Task directions | When the data below is printed, every line must match exactly and the images must be absent.

Source information |
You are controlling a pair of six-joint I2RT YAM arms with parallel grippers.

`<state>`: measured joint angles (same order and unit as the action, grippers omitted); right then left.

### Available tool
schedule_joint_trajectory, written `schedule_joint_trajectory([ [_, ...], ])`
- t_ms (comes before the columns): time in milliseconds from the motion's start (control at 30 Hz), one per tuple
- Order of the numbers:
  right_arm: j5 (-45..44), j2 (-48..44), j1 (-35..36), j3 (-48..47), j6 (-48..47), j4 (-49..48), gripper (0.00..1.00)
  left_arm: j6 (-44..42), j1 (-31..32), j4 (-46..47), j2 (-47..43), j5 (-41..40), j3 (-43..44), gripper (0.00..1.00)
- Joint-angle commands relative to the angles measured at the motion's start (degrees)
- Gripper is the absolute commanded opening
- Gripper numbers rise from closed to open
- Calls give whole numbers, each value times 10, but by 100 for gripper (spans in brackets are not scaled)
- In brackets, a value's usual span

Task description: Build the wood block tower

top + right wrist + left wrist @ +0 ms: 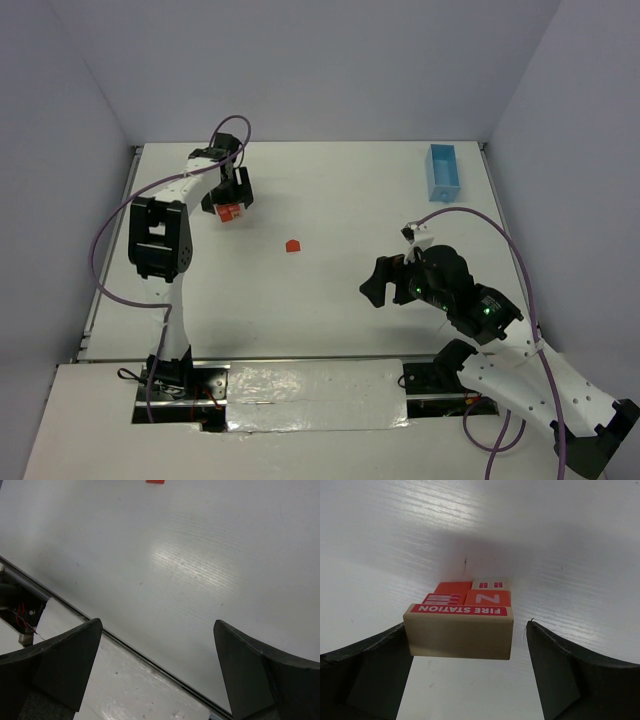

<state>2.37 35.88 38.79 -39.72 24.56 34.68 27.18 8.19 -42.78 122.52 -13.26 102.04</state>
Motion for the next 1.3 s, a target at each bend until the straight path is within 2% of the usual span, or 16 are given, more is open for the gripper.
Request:
schedule_joint_trajectory([
  [0,2,-1,1,8,-7,-24,100,5,3,4,7,-11,15,100],
  [733,4,-1,1,8,-8,-25,100,14,2,23,28,-6,6,97],
  [1267,6,-2,1,9,-8,-27,100,16,1,26,33,-5,-3,86],
])
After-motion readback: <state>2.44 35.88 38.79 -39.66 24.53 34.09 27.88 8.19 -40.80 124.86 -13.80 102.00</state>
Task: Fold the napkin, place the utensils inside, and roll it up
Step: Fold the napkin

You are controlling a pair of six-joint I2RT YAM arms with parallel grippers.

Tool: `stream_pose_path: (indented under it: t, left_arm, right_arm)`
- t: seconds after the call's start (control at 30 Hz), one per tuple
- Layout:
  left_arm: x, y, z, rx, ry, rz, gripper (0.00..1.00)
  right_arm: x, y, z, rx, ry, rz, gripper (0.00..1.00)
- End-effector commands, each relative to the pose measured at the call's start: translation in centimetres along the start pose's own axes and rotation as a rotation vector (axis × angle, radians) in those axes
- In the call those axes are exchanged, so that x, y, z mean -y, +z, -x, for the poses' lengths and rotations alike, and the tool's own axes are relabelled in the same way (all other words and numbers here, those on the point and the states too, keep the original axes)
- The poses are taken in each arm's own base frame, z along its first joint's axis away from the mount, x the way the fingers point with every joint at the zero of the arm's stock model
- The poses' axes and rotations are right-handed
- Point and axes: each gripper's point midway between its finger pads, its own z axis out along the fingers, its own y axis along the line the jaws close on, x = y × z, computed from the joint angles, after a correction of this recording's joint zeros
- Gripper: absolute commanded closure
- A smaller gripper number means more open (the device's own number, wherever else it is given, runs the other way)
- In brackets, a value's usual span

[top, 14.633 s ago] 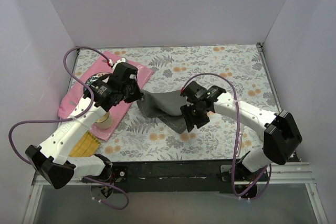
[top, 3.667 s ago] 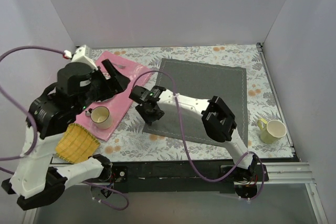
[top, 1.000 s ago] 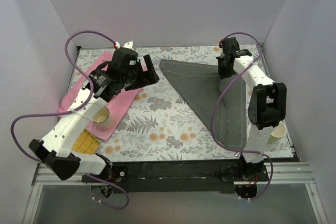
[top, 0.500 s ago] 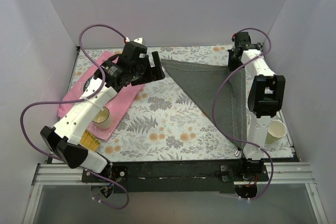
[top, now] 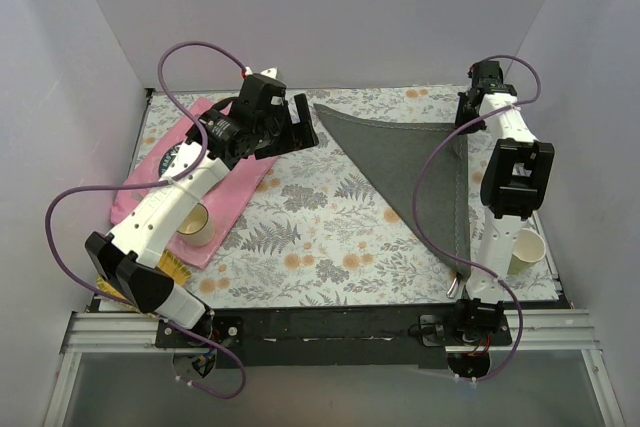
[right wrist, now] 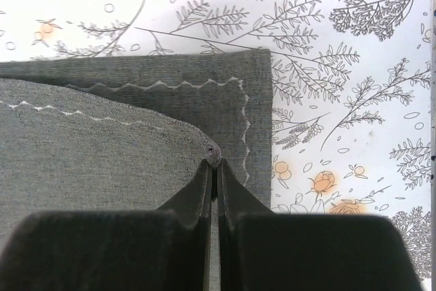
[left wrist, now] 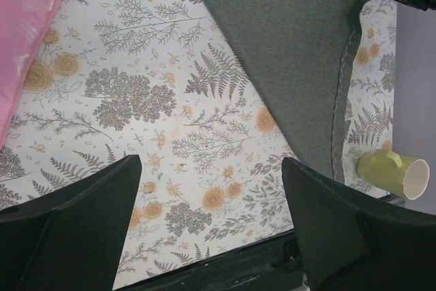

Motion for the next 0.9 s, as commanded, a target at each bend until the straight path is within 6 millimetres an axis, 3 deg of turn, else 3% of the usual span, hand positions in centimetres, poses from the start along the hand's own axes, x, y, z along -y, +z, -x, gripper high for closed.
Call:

Finished exercise |
You are controlling a pair of six-joint I2RT YAM arms with parallel grippers.

`<state>`: measured joint angles (same order and unit as the action, grippers omitted); right then left.

### Available tool
schedule_joint_trajectory, written `schedule_joint_trajectory([ [_, ...], ])`
- t_ms (comes before the columns): time in milliseconds from the motion's start (control at 30 Hz), one per tuple
- Order of the numbers:
  right_arm: j5 (-45..44), j2 (-48..44), j1 (-35..36), j3 (-48..47), j6 (-48..47), j4 (-49..48), gripper (0.00..1.00)
  left_arm: j6 (-44..42), j1 (-31..32), j4 (-46..47), j2 (-47..43), j5 (-41..40), j3 (-43..44), gripper (0.00..1.00)
- Joint-angle commands relative to the angles measured at the motion's start (degrees)
- Gripper is the absolute commanded opening
- Gripper numbers rise from closed to open
- Calls give whole numbers, each value times 10, but by 100 for gripper (spans in brackets are not scaled)
- In brackets, a value's usual span

Task description: Build the wood block tower

top + right wrist + left wrist @ +0 ms: 

<state>2.37 35.88 38.79 -39.72 24.56 34.68 27.18 8.19 -42.78 122.52 -13.26 102.04</state>
Motion for the next 1.3 s, a target at each bend until the straight path is within 2% of the usual span, or 16 are given, more is open for the gripper.
Request:
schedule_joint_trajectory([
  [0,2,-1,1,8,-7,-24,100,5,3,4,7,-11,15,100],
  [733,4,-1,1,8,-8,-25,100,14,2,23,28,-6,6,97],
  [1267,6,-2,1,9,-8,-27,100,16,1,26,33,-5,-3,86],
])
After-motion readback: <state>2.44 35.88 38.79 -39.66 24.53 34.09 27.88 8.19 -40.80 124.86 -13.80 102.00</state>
Task: Fold the napkin, place the utensils inside, and roll it up
Step: Fold the napkin

You are controlling a pair of six-joint I2RT YAM arms with parallel grippers.

Tool: `stream_pose_path: (indented under it: t, left_arm, right_arm)`
- t: seconds after the call's start (control at 30 Hz), one per tuple
- Layout:
  left_arm: x, y, z, rx, ry, rz, gripper (0.00..1.00)
  right_arm: x, y, z, rx, ry, rz, gripper (0.00..1.00)
- End-effector commands, each relative to the pose measured at the call's start: translation in centimetres along the start pose's own axes and rotation as a rotation vector (axis × angle, radians) in those axes
- In the call those axes are exchanged, so that x, y, z mean -y, +z, -x, for the poses' lengths and rotations alike, and the tool's own axes are relabelled in the same way (all other words and numbers here, those on the point and the states too, keep the original axes)
- The poses are taken in each arm's own base frame, z along its first joint's axis away from the mount, x the way the fingers point with every joint at the zero of the arm's stock model
- The poses' axes and rotations are right-handed
- Point and axes: each gripper's point midway between its finger pads, its own z axis out along the fingers, its own y axis along the line the jaws close on, x = y × z, computed from the joint angles, after a correction of this recording's joint zeros
- Gripper: absolute commanded closure
- A smaller gripper number means more open (the device's own number, wherever else it is given, runs the other way)
- In brackets, a value's usual span

[top, 14.633 s ago] 
[top, 3.667 s ago] 
[top, 1.000 s ago] 
[top, 0.500 s ago] 
[top, now] 
[right wrist, now] 
[left wrist, now] 

Motion for the next 0.9 s, as commanded, a target at each bend until the straight path is within 6 millimetres an axis, 3 deg of turn, else 3% of the usual span, hand positions in centimetres, poses from the start along the hand's own axes, x, y, z along -y, +z, -x, gripper high for closed.
Call:

Response complete; there is no more output.